[PROBLEM]
Return the listing below unchanged, minus its pictures.

####################

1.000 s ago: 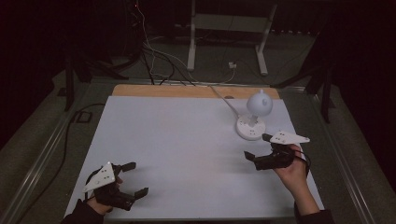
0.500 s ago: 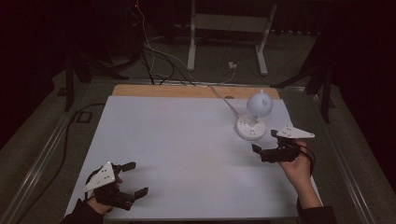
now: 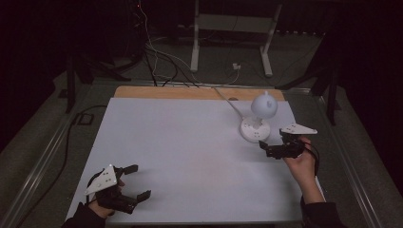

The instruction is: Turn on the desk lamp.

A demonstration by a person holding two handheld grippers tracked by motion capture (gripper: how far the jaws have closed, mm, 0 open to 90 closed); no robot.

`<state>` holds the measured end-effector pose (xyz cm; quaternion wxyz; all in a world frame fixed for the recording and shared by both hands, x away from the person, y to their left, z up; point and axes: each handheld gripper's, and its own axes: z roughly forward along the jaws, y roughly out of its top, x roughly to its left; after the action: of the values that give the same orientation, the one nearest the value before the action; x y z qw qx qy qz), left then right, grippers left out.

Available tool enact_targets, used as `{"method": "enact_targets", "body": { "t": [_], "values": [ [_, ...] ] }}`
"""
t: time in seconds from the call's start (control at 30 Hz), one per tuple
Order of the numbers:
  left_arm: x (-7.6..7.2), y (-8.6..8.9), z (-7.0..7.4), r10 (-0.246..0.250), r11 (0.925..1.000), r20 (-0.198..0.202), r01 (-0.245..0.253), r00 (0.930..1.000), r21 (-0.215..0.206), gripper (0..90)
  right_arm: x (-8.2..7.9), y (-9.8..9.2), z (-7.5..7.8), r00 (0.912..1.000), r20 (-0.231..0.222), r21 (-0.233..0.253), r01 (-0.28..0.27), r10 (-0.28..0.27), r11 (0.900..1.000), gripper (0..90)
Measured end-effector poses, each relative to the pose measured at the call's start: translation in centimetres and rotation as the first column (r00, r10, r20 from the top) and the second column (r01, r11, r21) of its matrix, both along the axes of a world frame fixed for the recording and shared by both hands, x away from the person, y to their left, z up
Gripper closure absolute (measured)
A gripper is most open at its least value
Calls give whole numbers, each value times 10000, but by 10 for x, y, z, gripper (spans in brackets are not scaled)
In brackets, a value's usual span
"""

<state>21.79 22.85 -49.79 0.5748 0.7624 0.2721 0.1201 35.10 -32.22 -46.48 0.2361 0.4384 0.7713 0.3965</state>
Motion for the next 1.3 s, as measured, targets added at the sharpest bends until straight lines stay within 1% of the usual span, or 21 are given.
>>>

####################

[SOLUTION]
1.000 s ago: 
0.500 s ago: 
now: 

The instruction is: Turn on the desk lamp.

A demonstration by a person holding two handheld grippers tracked by motion capture (gripper: how far the jaws have closed, mm, 0 open to 90 closed); no robot.

`<state>` holds the measured end-effector pose (xyz cm; quaternion wxyz; all in a world frame fixed for the recording and shared by both hands, x away from the person, y to their left, z up; point and axes: each handheld gripper's, and its own axes: z roughly forward along the jaws, y roughly out of its top, x roughly to its left; after the action: of the values that give the same orientation, the one nearest the value before the action; x y z qw qx qy qz), left then right, grippers left out.

Available tool enact_targets, used as `{"method": "enact_targets", "body": { "t": [_], "values": [ [_, ...] ] }}`
"""
t: time in seconds from the call's start (control at 30 Hz), one per tuple
Order of the numbers:
  left_arm: x (-7.6..7.2), y (-8.6..8.9), z (-7.0..7.4), r10 (-0.246..0.250), r11 (0.925..1.000), r20 (-0.198..0.202), r01 (-0.245..0.253), r00 (0.930..1.000), r21 (-0.215..0.206), gripper (0..90)
  right_arm: x (-8.2..7.9), y (-9.8..9.2), z (-7.5..7.8), r00 (0.912..1.000), r20 (-0.231..0.222), r21 (-0.233..0.253), r01 (-0.28..0.27), r10 (-0.28..0.27), r11 (0.900..1.000), gripper (0..90)
Measured end-effector poses, each relative to the pose measured at the call's start: translation in centimetres and rotation as the first column (r00, r10, r20 from the top) and the second column (r01, r11, r21) of its matrix, both along the axes of a world frame fixed for the recording and shared by both hands, x away from the person, y to their left, z up
Gripper closure absolute (measured)
A gripper is most open at its least value
Calls give whole numbers, each value times 10000, but by 10 for x, y, z, gripper (spans in brackets are not scaled)
In brackets, a value's usual span
"""

<state>21.79 22.85 -49.79 0.5748 0.7624 0.2721 0.1201 35.10 -32.22 -46.48 0.2361 0.4384 0.7713 0.3965</state>
Motion for the next 1.3 s, as measured, targets added at the sharpest bends until straight lines stay within 1% of the usual span, or 21 are given.
>>>

There is nothing further to this exercise.